Ces leviers traduisent une logique de « rééquilibrage » : taxer davantage les flux polluants tout en soutenant les circuits courts.
Pourquoi le gouvernement veut-il taxer les entrepôts ?
Si l’exécutif défend cette mesure, c’est au nom d’une logique à la fois budgétaire et économique :
– Recettes fiscales : selon plusieurs parlementaires, la taxe sur les entrepôts permettrait de générer des revenus supplémentaires pour l’État, tout en ciblant un secteur en forte expansion, celui du e‑commerce. Dans un contexte de redressement budgétaire, l’argument est autant symbolique qu’économique : faire contribuer davantage les acteurs de la croissance numérique. Ensuite, le gouvernement avance un argument de « justice concurrentielle ».
Selon l’Assemblée nationale, l’idée affichée est de « corriger une concurrence déloyale » entre les acteurs français qui investissent dans des entrepôts sur le territoire et les plateformes étrangères, souvent dépourvues de présence physique (Assemblée nationale, amendement n° 001116).

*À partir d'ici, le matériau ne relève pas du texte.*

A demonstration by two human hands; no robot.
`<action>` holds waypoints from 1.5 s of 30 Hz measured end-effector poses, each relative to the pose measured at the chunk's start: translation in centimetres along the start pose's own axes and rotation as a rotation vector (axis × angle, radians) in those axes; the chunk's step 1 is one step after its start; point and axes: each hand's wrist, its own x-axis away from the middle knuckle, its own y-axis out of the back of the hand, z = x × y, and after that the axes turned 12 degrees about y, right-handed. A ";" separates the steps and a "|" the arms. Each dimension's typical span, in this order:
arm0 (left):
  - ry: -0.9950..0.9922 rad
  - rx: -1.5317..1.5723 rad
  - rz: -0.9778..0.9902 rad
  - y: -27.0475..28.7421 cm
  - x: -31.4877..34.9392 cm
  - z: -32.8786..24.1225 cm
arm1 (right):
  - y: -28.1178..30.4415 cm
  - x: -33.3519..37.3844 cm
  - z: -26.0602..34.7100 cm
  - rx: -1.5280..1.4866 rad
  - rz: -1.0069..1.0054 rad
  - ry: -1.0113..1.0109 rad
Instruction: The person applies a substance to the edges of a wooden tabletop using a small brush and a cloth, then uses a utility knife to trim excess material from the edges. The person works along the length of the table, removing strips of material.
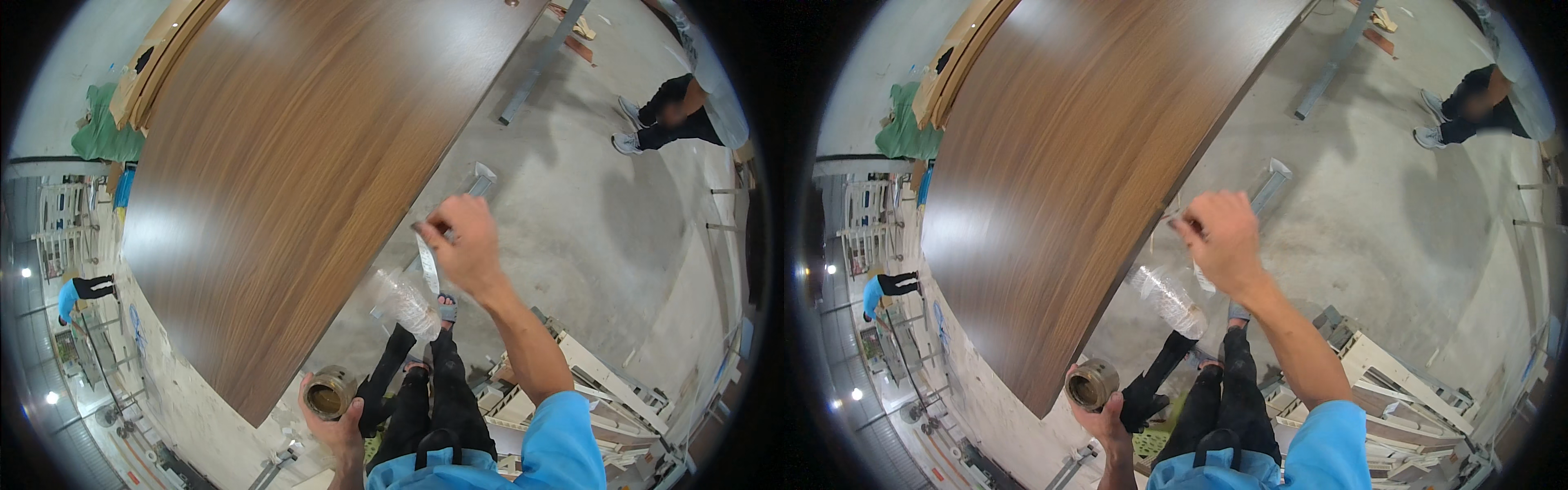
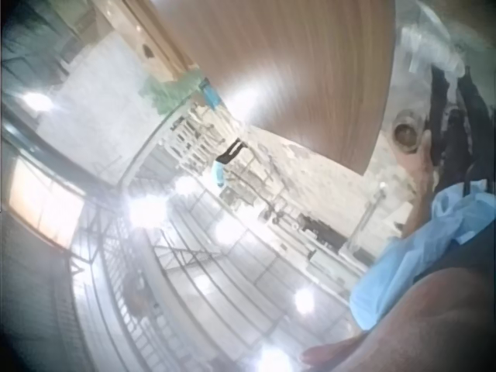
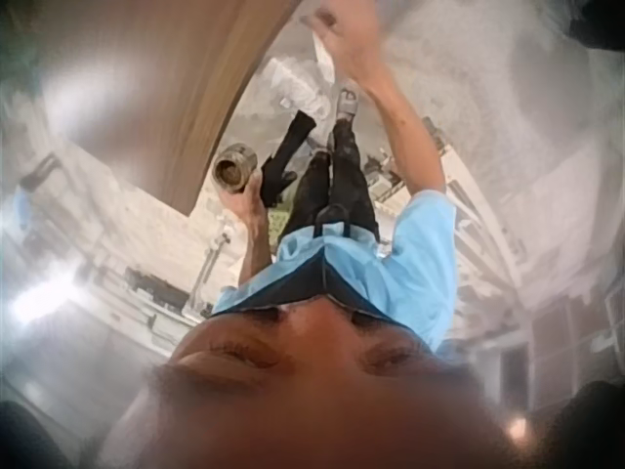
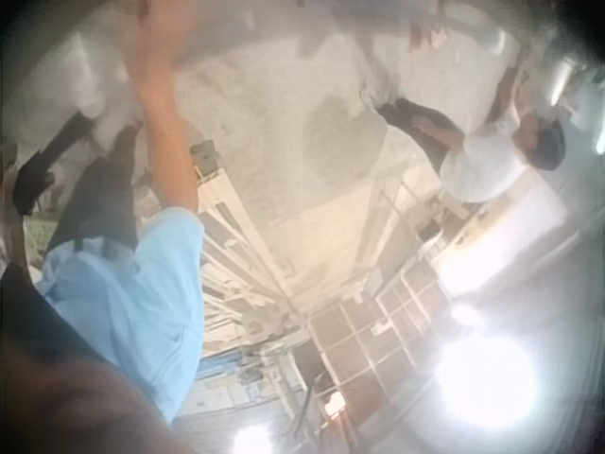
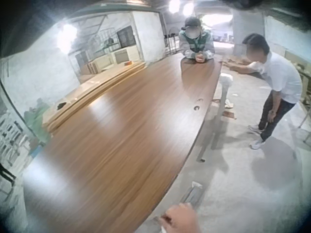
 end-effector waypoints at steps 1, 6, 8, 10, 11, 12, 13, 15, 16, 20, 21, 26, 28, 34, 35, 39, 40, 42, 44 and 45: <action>-0.006 -0.003 -0.005 0.2 0.1 0.1 | -0.2 0.2 0.1 0.003 -0.039 -0.063; 0.002 0.015 0.036 0.7 0.0 0.7 | -1.1 0.7 1.6 -0.002 0.025 0.051; -0.003 0.011 0.039 0.8 0.0 0.8 | -1.3 1.1 2.5 -0.010 0.088 0.149; -0.030 -0.010 0.030 1.0 0.1 0.8 | -1.5 1.5 2.9 -0.056 0.111 0.218; -0.023 -0.009 0.026 1.1 0.1 0.7 | -1.5 1.7 2.9 -0.006 0.097 0.140; -0.033 -0.018 0.022 1.2 0.1 0.7 | -1.6 1.9 2.9 0.031 0.074 0.114; -0.046 -0.029 0.012 1.3 0.1 0.8 | -1.7 2.1 2.9 0.076 0.070 0.005; -0.020 -0.023 0.016 1.5 0.2 0.9 | -1.8 2.3 2.8 0.069 0.089 0.131; -0.033 -0.024 0.015 1.6 0.2 1.0 | -1.9 2.1 2.7 0.067 0.100 0.156; -0.073 -0.035 -0.003 2.1 0.2 1.7 | -1.6 1.3 3.5 0.077 0.077 0.135; -0.057 -0.011 -0.004 2.3 0.2 1.8 | -1.3 1.3 3.9 0.102 0.083 0.112; -0.078 0.030 0.018 2.9 0.7 1.7 | -0.9 6.1 8.7 -0.407 0.362 -0.046; -0.100 0.090 0.034 2.8 1.1 1.6 | -2.0 10.2 10.8 -0.866 0.417 -0.266; -0.492 0.008 0.091 1.4 2.1 1.0 | -3.6 19.1 14.7 -1.792 0.515 -1.149; -0.517 -0.033 0.111 1.2 2.1 0.8 | -3.0 19.4 14.9 -2.005 0.446 -1.179; -0.547 -0.020 0.219 0.3 2.1 -0.6 | 0.1 18.9 13.6 -1.775 0.458 -1.430; -0.553 0.025 0.276 0.1 2.0 -1.0 | 0.7 18.6 13.0 -1.690 0.418 -1.410; -0.595 0.043 0.300 -0.1 1.8 -1.7 | 1.8 17.1 11.3 -1.618 0.390 -1.308; -0.608 0.076 0.315 -0.1 1.7 -2.1 | 2.7 14.4 9.6 -1.630 0.106 -0.828; -0.622 0.085 0.291 0.0 1.6 -2.2 | 3.2 12.2 8.6 -1.482 -0.040 -0.795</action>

Mais cette logique comporte une contradiction majeure : en taxant les entrepôts français, on frappe précisément les entreprises qui créent des emplois et contribuent à l’économie locale, tandis que les plateformes étrangères, qui expédient depuis l’Asie ou d’autres hubs hors Europe, échappent à cette taxe. L’effet attendu de « rééquilibrage » est donc paradoxal. Plutôt que de niveler la concurrence, la mesure pourrait renforcer l’avantage compétitif des acteurs étrangers au détriment des entreprises françaises.

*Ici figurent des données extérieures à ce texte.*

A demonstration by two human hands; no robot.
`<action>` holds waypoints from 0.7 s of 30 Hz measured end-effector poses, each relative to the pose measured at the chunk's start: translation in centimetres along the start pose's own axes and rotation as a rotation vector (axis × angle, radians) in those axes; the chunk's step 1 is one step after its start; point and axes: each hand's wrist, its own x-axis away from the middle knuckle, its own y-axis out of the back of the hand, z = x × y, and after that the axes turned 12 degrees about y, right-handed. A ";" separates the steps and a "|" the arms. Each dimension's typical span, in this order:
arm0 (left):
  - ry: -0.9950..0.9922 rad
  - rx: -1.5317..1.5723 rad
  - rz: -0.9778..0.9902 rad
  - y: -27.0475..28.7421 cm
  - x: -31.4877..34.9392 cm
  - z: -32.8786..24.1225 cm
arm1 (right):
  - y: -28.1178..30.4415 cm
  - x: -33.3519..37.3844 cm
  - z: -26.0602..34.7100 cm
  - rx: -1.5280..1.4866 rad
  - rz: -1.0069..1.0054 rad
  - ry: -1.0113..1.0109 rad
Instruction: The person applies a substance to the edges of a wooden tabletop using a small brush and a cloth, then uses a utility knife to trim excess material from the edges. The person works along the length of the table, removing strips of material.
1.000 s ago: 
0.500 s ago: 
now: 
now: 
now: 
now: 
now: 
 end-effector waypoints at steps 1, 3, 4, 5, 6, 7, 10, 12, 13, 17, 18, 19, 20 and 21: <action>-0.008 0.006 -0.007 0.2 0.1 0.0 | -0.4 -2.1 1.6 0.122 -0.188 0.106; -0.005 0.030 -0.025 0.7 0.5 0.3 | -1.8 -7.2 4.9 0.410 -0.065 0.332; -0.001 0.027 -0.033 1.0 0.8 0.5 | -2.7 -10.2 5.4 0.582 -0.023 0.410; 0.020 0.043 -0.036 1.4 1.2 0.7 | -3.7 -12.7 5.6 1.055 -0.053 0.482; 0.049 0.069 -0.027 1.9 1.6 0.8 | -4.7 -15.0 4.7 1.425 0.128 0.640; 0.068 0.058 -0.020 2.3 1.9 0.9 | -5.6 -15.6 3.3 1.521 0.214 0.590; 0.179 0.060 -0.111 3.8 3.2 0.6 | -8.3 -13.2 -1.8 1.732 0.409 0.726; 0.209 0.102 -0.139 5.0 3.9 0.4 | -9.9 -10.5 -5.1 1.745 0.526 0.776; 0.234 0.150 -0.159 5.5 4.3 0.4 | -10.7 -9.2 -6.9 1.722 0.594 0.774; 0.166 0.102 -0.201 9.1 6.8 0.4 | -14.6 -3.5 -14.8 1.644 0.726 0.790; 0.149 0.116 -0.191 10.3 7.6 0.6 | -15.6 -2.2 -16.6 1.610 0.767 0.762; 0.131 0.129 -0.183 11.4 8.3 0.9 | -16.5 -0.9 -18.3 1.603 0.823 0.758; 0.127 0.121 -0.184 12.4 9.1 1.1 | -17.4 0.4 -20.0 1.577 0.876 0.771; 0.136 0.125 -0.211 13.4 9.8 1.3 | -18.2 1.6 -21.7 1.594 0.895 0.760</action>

Mais alors, pourquoi taxer les entrepôts plutôt que les importations ? Quelles failles demeurent ?
En pratique, taxer les entrepôts français revient à cibler les entreprises installées sur le territoire – celles qui emploient, investissent et stockent localement. Problème, les plateformes étrangères, qui expédient directement depuis leurs hubs asiatiques ou européens, échappent à cette taxe. Résultat, la mesure risque de produire l’effet inverse de celui recherché, en fragilisant les acteurs français face à leurs concurrents étrangers.
Taxer les importations, en revanche, se heurte à un obstacle majeur : la complexité douanière et la nécessaire coordination européenne. Une taxe nationale risquerait de déplacer les flux vers des pays voisins au régime fiscal plus attractif. L’amendement n° 002871, actuellement en discussion, propose d’instaurer une « taxe sur les biens expédiés par certaines plateformes numériques », mais son application reste incertaine, indique Pappers Politique.

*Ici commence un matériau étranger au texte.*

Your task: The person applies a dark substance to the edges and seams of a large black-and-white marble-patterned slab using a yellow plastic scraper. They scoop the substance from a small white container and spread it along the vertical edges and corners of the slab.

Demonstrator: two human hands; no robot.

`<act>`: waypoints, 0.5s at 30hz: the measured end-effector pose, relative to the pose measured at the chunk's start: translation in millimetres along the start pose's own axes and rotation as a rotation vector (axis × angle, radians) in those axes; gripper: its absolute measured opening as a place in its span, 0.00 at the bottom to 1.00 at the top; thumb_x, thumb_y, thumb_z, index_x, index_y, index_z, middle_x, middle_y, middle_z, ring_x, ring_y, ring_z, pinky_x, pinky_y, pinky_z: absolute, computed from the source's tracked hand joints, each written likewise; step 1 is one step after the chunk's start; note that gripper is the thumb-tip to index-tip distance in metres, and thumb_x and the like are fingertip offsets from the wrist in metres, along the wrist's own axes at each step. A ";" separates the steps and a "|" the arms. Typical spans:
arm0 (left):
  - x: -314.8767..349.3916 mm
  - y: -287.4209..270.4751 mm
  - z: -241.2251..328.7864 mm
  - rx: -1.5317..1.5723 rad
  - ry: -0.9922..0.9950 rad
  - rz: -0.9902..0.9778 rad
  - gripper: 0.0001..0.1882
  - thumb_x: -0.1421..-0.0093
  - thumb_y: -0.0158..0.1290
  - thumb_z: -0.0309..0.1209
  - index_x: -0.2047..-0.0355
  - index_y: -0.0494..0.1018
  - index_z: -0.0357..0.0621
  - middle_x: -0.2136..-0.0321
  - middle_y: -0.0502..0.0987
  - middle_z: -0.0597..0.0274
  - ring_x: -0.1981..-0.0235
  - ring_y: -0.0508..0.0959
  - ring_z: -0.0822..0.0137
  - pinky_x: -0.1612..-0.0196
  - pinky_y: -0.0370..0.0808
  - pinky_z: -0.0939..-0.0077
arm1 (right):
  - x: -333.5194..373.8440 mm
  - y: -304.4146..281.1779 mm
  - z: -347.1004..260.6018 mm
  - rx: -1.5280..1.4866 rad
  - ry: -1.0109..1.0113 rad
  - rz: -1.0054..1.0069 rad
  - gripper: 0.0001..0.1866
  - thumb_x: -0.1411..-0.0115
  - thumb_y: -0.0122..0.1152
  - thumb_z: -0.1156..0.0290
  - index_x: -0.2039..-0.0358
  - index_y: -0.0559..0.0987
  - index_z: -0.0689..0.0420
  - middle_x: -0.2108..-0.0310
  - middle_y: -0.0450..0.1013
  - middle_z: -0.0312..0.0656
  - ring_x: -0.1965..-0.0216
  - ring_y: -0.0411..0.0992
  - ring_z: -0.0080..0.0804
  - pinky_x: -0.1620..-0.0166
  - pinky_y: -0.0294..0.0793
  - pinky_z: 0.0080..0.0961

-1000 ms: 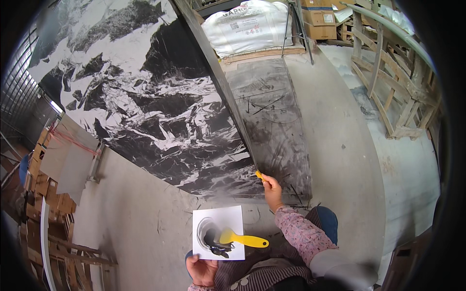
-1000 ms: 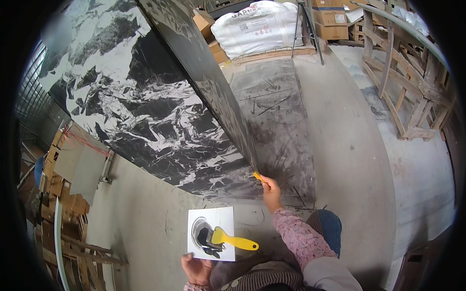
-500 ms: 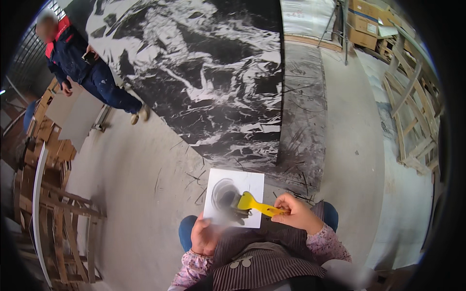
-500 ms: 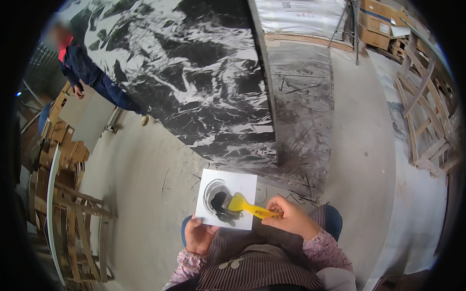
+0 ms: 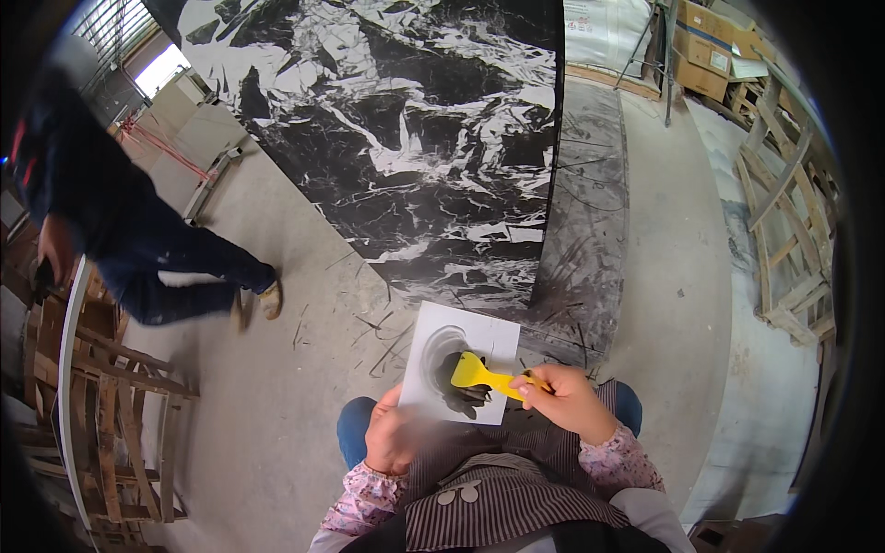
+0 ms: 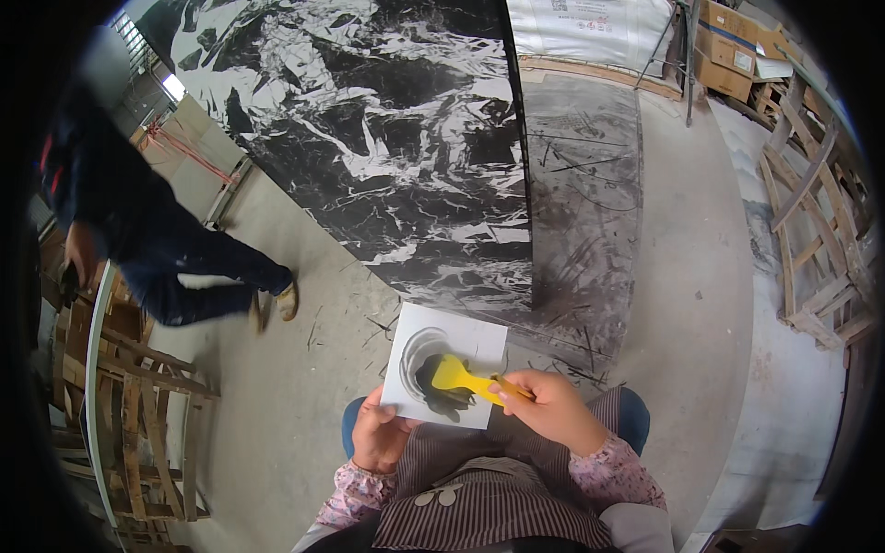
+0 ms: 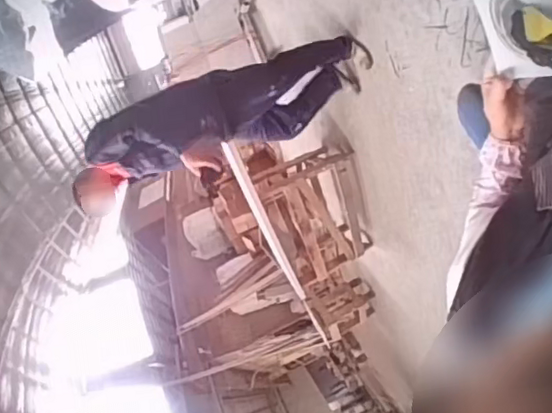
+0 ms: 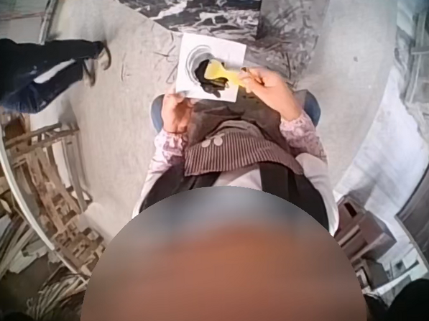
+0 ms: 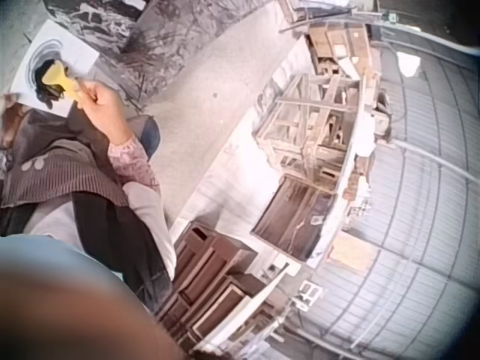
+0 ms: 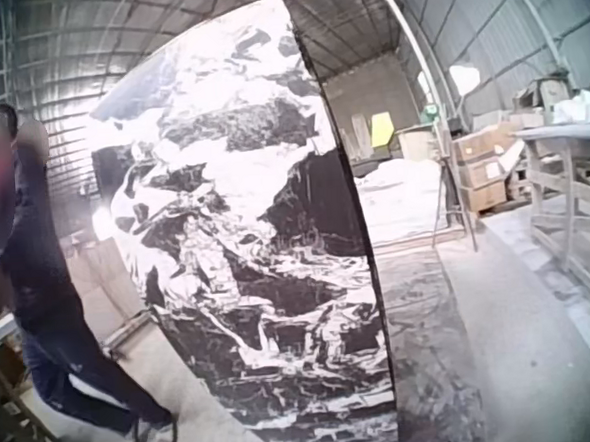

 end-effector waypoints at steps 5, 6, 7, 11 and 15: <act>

Enfin, tout dépendra de l’harmonisation européenne. Bruxelles travaille à une refonte du Code des douanes de l’Union visant à supprimer l’exemption de TVA sur les petits colis et à instaurer une contribution par envoi. Sans coordination, la France agirait seule – au risque de voir ses flux logistiques déportés vers d’autres États membres, prévient Le Monde.
Un contre-sens économique et écologique
Pour la FEVAD, la logique actuelle est un contre-sens. Taxer ceux qui produisent et emploient localement, tout en laissant les importations à bas coût échapper à toute contrainte, revient à « subventionner indirectement les géants du e-commerce chinois ». Sur le plan environnemental, les effets pourraient être inverses : la délocalisation des entrepôts augmenterait le trafic transfrontalier – et donc les émissions de CO₂.
Une question épineuse pour la mode et le textile
Le débat dépasse désormais la seule question budgétaire. Il touche à la cohérence même du modèle productif et logistique que la France souhaite défendre.
Pour le secteur de la mode, qui repose sur un maillage dense d’entrepôts et de retours produits, la taxe soulève de fortes inquiétudes.
Selon Reuters, le gouvernement cherche encore à « calibrer » le dispositif pour ne pas freiner les acteurs européens, tout en affichant une volonté politique forte de réguler les flux du e-commerce. Le débat, très technique, pourrait bien devenir symbolique : celui d’un modèle de consommation que la France veut rendre plus durable – sans pour autant nuire à sa propre compétitivité.
Le projet de taxe sur les entrepôts du e-commerce illustre les contradictions d’une politique industrielle française tiraillée entre compétitivité, fiscalité et transition écologique.